[Stored entries]
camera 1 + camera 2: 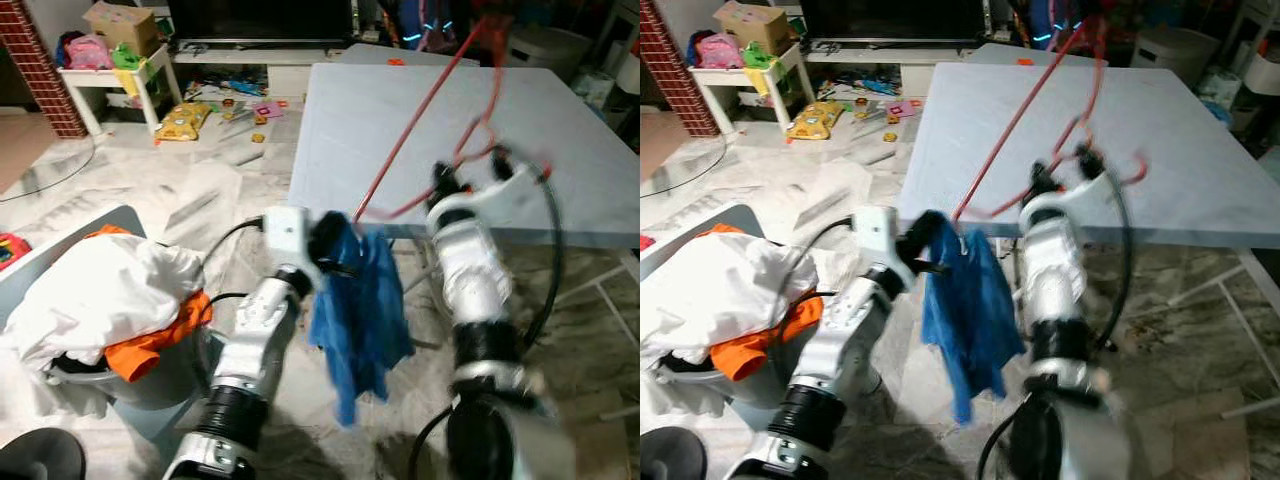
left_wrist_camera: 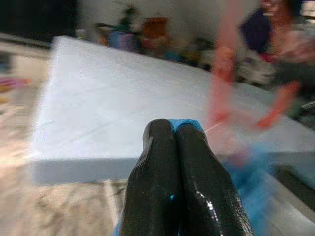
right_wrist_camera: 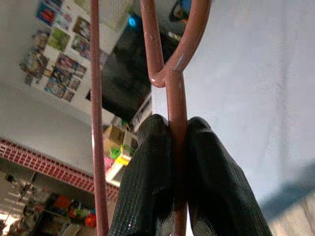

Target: Hang hanger

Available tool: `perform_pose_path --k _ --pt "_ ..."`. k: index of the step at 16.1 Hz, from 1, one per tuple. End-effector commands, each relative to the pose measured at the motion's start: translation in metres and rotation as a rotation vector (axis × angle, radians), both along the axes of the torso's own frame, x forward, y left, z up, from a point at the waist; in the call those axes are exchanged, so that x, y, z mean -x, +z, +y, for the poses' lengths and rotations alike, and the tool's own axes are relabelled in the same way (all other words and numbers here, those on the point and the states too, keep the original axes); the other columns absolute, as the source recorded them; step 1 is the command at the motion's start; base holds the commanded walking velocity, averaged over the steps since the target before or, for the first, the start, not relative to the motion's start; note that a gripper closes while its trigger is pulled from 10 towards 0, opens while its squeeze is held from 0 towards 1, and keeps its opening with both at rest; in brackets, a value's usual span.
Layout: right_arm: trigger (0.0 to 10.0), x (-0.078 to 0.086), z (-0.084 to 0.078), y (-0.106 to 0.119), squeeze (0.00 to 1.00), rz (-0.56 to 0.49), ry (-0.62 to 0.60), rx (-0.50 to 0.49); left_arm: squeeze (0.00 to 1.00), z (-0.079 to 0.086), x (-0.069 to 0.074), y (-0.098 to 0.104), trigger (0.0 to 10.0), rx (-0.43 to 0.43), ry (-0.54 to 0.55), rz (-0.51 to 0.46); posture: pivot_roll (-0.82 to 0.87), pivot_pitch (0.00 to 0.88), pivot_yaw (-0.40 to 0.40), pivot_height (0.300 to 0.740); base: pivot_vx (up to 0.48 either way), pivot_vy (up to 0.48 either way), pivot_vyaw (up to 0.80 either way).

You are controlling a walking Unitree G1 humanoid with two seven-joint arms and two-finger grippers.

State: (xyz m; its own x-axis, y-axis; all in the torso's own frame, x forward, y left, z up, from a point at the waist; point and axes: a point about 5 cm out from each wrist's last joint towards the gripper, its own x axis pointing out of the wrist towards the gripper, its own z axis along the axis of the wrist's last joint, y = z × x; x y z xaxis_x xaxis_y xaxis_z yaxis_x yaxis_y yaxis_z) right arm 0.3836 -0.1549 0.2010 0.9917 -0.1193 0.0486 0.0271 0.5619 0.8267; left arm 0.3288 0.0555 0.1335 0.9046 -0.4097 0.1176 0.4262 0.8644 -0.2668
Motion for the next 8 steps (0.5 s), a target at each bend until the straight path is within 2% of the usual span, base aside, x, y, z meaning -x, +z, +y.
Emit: perform_pose_path --k 1,2,4,5,7,8 --pt "0.0 -0.003 -0.009 0.014 0.0 -0.021 -0.043 -0.032 0.0 0.014 -0.003 -0.009 0.0 -0.009 0.081 0.034 -0.13 0.0 0.008 0.74 0.0 0.0 0.0" --pt "0.0 -0.004 -0.009 0.019 0.0 -0.025 -0.047 -0.035 0.0 0.024 -0.006 -0.015 0.0 -0.016 0.137 0.065 -0.13 0.0 0.007 0.74 0.0 0.0 0.0" --pt "0.0 -0.003 0.0 0.029 0.0 -0.044 -0.021 -0.058 0.0 0.033 -0.012 -0.019 0.0 -0.007 0.204 0.102 -0.14 0.0 0.006 0.74 0.0 0.0 0.0" --pt "0.0 -0.001 0.012 0.039 0.0 -0.07 0.032 -0.097 0.0 0.035 -0.016 -0.022 0.0 0.006 0.235 0.132 -0.14 0.0 0.006 0.74 0.0 0.0 0.0" --pt "0.0 0.006 0.03 0.049 0.0 -0.078 0.12 -0.127 0.0 0.03 -0.022 -0.02 0.0 0.017 0.226 0.136 -0.15 0.0 0.008 0.74 0.0 0.0 0.0" --pt "0.0 0.006 0.03 0.049 0.0 -0.078 0.12 -0.127 0.0 0.03 -0.022 -0.02 0.0 0.017 0.226 0.136 -0.15 0.0 0.008 0.74 0.0 0.0 0.0"
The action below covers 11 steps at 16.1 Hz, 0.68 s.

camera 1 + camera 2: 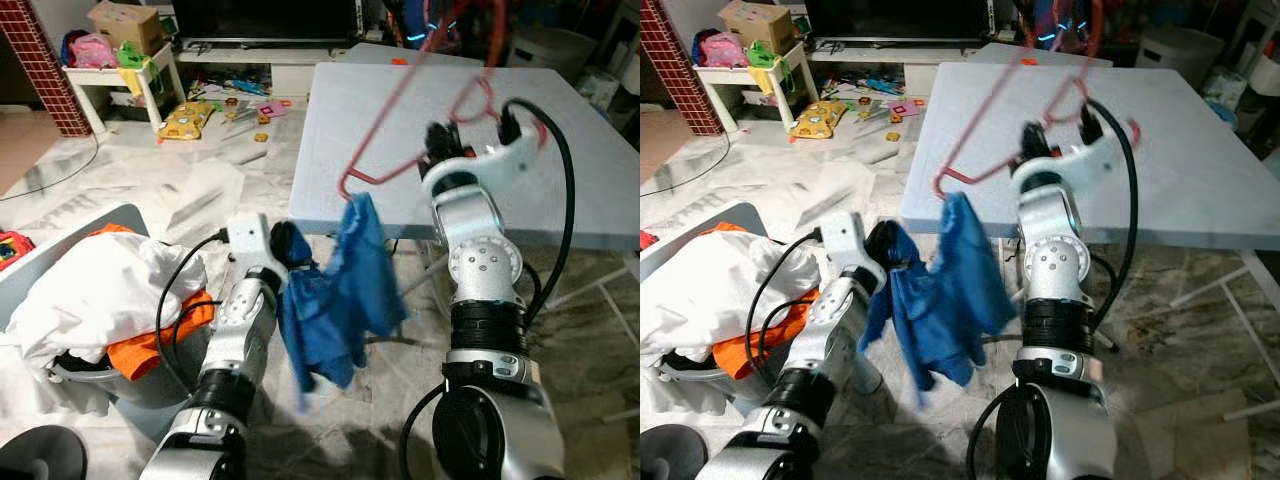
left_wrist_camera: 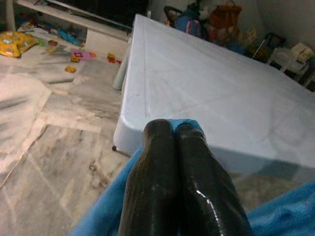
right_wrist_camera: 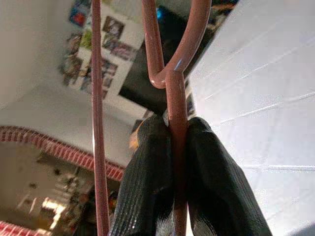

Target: Hang hanger

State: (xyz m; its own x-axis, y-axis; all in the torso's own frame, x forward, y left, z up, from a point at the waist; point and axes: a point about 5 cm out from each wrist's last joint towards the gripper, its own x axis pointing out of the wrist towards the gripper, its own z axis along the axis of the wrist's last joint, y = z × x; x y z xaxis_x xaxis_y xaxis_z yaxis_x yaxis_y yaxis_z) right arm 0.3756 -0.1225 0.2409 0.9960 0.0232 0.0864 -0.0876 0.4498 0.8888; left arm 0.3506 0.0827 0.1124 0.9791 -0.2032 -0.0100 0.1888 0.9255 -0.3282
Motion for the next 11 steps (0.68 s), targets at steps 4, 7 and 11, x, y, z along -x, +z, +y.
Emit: perform_pose_path --k 4,7,11 --pt "0.0 0.035 0.022 -0.006 0.0 -0.006 0.221 0.015 0.0 -0.026 -0.008 0.013 0.0 0.105 -0.07 -0.009 -0.17 0.0 0.021 0.74 0.0 0.0 0.0" --pt "0.0 0.049 0.042 -0.005 0.0 -0.041 0.343 -0.051 0.0 -0.055 -0.013 0.026 0.0 0.271 -0.123 0.053 -0.18 0.0 0.031 0.74 0.0 0.0 0.0" --pt "0.0 0.072 0.059 0.004 0.0 -0.18 0.579 0.059 0.0 -0.057 -0.027 0.051 0.0 0.369 -0.086 0.028 -0.18 0.0 0.037 0.74 0.0 0.0 0.0"
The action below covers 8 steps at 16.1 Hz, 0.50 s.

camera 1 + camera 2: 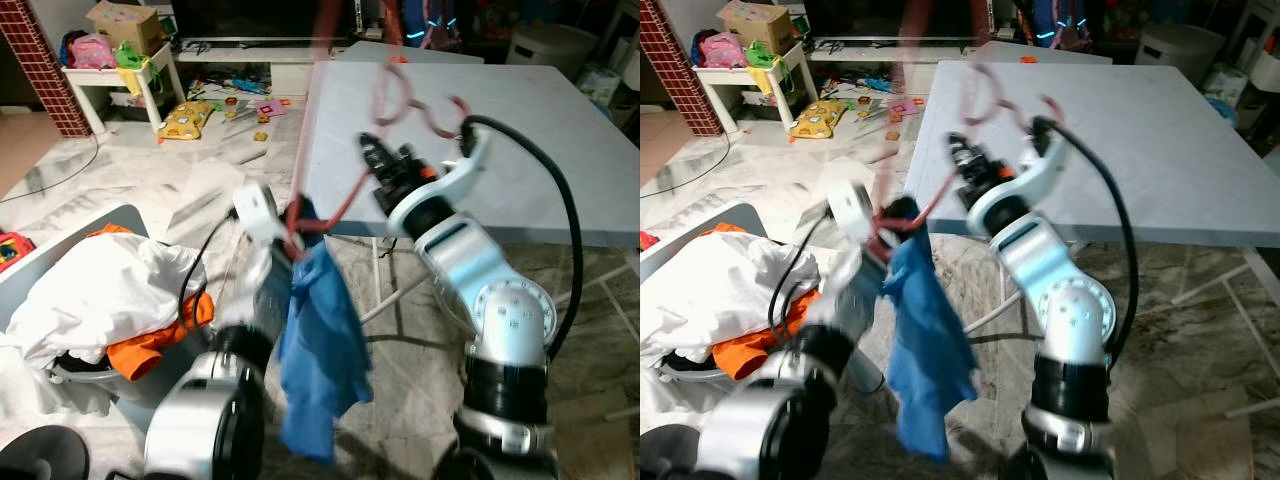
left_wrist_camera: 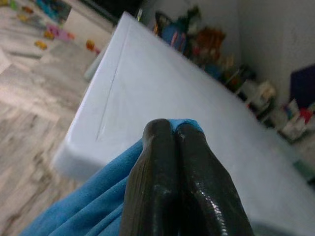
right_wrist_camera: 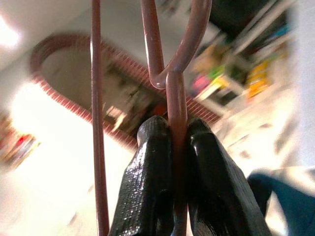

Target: Hang hanger

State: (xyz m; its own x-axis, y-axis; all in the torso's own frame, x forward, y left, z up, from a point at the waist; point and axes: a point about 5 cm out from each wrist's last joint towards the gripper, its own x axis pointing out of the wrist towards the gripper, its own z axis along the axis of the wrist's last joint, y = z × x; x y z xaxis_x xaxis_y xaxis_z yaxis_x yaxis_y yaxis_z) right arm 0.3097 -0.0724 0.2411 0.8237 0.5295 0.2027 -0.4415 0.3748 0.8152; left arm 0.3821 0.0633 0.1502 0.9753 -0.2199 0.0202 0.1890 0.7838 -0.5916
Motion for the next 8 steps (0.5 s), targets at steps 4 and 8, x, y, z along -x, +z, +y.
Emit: perform_pose_path --k 4,8 --pt "0.0 -0.013 -0.039 -0.026 0.0 -0.023 -0.192 0.25 0.0 -0.025 0.007 -0.001 0.0 -0.038 -0.135 0.003 -0.17 0.0 0.035 0.74 0.0 0.0 0.0" --pt "0.0 -0.037 -0.078 -0.044 0.0 -0.022 -0.473 0.501 0.0 -0.026 0.043 -0.042 0.0 -0.294 -0.381 0.016 -0.14 0.0 0.023 0.74 0.0 0.0 0.0"
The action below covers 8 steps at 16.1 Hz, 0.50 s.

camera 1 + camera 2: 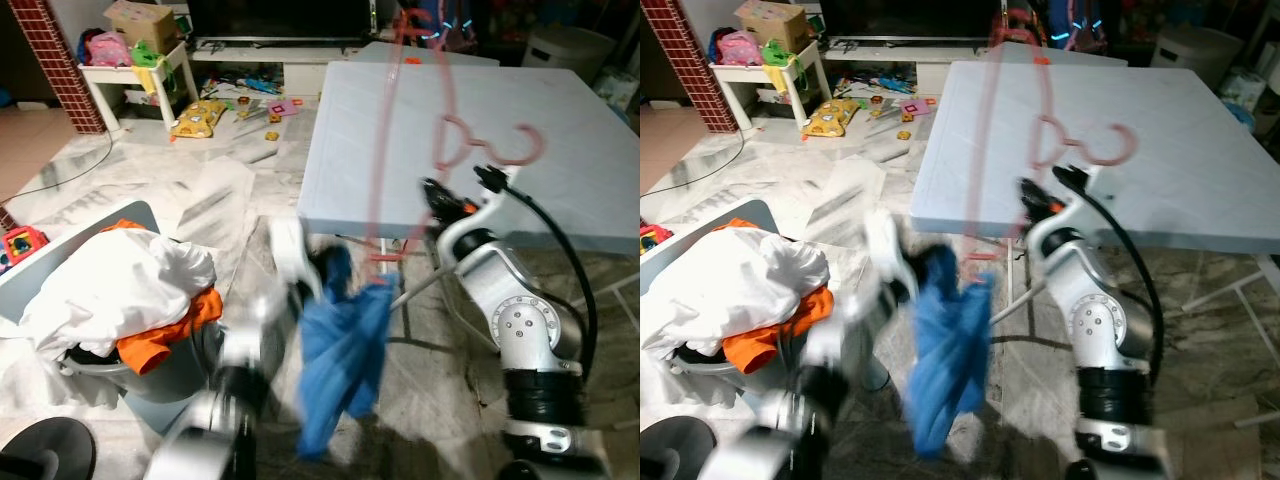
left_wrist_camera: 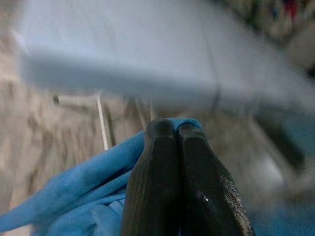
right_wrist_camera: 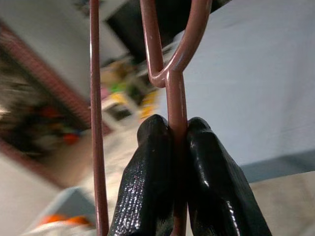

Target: Hang hanger

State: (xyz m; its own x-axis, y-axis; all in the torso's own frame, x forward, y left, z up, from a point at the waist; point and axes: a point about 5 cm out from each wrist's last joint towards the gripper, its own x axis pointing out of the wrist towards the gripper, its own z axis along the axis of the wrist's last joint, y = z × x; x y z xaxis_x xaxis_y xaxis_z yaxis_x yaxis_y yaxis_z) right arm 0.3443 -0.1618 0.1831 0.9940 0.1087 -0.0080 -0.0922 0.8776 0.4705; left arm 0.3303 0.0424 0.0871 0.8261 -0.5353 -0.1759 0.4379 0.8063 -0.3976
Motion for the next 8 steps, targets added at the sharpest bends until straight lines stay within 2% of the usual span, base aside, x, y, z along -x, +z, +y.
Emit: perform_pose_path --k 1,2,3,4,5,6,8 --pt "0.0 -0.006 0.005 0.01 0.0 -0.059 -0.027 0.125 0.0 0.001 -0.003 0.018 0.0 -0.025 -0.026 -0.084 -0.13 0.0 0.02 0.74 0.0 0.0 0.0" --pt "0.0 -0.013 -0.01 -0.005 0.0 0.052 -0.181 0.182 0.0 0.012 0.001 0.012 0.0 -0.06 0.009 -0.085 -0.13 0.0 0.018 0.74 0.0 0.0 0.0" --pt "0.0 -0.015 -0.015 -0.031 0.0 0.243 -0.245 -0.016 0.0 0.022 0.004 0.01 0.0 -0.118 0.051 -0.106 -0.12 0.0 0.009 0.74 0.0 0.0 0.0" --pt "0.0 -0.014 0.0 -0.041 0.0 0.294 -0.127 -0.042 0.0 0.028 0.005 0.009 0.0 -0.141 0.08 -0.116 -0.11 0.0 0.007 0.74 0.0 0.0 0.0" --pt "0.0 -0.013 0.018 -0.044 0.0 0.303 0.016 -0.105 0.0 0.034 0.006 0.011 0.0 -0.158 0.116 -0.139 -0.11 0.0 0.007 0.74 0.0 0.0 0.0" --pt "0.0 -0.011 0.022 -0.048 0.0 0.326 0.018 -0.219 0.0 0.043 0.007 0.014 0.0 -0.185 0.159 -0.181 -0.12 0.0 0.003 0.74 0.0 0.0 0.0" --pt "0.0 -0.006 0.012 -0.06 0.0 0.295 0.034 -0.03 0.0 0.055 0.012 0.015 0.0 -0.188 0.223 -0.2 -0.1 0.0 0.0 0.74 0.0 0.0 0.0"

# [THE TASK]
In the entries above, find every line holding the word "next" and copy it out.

# [EXPECTED OUTPUT]
Motion for the next 8 steps (0.5 s), a target at each bend until the straight path is within 2% of the usual span, base aside, x, y, z meaning -x, +z, +y.
Motion for the next 11 steps (0.68 s), targets at steps 4, 7 and 11, x, y, z along -x, +z, +y.
Motion for the next 8 steps (0.5 s), targets at steps 4 and 8, x, y, z along -x, +z, +y.
Motion for the next 8 steps, targets added at the sharpest bends until straight lines stay within 2% of the usual span, base aside, x, y, z along -x, +z, +y.

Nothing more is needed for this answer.